EXERCISE PROMPT
Transcribe exactly every line from the one with "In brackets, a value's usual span" to the last line of the listing below, including both.

RECORDED INFORMATION
BEGIN

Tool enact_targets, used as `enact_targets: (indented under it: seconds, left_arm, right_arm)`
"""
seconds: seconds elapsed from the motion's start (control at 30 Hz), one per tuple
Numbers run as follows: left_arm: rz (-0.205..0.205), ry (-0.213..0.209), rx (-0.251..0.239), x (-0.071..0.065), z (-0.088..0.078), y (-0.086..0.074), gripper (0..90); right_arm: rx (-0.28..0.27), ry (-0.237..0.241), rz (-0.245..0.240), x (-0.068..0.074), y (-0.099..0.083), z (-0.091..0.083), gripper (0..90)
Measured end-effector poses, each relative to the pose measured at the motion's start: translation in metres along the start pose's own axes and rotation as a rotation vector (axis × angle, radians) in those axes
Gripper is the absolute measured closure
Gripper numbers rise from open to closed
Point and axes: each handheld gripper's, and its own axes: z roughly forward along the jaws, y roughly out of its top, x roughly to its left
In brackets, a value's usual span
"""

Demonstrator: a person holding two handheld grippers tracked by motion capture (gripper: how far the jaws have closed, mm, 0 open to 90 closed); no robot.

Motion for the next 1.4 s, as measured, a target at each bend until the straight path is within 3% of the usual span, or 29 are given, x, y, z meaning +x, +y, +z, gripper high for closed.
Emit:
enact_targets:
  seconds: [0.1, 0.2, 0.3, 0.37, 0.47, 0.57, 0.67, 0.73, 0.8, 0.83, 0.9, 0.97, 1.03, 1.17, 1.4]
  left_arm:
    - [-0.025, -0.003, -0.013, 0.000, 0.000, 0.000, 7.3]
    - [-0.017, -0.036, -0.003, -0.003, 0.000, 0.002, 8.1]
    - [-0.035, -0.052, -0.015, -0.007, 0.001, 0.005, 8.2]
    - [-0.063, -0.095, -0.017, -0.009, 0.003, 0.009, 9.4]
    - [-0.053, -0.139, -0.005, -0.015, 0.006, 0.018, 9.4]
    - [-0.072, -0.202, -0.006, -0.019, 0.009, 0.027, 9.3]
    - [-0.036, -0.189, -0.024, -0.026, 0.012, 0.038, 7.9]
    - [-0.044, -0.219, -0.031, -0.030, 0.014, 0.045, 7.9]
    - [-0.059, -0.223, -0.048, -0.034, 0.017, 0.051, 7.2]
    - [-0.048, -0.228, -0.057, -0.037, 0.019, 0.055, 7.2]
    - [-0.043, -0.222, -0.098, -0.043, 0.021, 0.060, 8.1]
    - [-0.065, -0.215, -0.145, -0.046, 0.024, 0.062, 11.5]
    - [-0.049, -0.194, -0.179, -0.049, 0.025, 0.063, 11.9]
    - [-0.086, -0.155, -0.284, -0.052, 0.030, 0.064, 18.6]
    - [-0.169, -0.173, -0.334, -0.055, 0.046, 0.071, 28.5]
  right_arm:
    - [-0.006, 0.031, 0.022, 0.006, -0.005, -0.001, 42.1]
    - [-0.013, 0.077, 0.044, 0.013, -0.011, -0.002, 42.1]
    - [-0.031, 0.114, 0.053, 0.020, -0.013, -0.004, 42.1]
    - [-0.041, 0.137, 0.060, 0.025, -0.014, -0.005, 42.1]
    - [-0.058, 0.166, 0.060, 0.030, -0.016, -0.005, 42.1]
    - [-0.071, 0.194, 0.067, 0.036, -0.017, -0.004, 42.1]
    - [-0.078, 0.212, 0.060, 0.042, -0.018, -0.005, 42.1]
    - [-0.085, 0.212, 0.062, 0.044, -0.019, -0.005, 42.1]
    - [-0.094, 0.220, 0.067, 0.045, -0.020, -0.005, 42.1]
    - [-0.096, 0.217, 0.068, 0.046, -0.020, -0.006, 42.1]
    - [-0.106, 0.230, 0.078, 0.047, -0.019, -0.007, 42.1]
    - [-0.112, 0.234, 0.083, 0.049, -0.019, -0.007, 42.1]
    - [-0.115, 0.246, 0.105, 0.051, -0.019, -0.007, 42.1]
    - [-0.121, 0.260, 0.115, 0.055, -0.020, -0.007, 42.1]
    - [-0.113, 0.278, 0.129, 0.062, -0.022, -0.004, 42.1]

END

ANSWER BELOW
In brackets, a value's usual span
"""

Demonstrator: a person holding two handheld grippers tracked by motion capture (gripper: how far the jaws have closed, mm, 0 open to 90 closed); no robot.

Motion for the next 1.4 s, as measured, a target at each bend until the straight path is within 3% of the usual span, or 29 are given, x, y, z meaning +x, +y, +z, gripper high for closed.
Emit:
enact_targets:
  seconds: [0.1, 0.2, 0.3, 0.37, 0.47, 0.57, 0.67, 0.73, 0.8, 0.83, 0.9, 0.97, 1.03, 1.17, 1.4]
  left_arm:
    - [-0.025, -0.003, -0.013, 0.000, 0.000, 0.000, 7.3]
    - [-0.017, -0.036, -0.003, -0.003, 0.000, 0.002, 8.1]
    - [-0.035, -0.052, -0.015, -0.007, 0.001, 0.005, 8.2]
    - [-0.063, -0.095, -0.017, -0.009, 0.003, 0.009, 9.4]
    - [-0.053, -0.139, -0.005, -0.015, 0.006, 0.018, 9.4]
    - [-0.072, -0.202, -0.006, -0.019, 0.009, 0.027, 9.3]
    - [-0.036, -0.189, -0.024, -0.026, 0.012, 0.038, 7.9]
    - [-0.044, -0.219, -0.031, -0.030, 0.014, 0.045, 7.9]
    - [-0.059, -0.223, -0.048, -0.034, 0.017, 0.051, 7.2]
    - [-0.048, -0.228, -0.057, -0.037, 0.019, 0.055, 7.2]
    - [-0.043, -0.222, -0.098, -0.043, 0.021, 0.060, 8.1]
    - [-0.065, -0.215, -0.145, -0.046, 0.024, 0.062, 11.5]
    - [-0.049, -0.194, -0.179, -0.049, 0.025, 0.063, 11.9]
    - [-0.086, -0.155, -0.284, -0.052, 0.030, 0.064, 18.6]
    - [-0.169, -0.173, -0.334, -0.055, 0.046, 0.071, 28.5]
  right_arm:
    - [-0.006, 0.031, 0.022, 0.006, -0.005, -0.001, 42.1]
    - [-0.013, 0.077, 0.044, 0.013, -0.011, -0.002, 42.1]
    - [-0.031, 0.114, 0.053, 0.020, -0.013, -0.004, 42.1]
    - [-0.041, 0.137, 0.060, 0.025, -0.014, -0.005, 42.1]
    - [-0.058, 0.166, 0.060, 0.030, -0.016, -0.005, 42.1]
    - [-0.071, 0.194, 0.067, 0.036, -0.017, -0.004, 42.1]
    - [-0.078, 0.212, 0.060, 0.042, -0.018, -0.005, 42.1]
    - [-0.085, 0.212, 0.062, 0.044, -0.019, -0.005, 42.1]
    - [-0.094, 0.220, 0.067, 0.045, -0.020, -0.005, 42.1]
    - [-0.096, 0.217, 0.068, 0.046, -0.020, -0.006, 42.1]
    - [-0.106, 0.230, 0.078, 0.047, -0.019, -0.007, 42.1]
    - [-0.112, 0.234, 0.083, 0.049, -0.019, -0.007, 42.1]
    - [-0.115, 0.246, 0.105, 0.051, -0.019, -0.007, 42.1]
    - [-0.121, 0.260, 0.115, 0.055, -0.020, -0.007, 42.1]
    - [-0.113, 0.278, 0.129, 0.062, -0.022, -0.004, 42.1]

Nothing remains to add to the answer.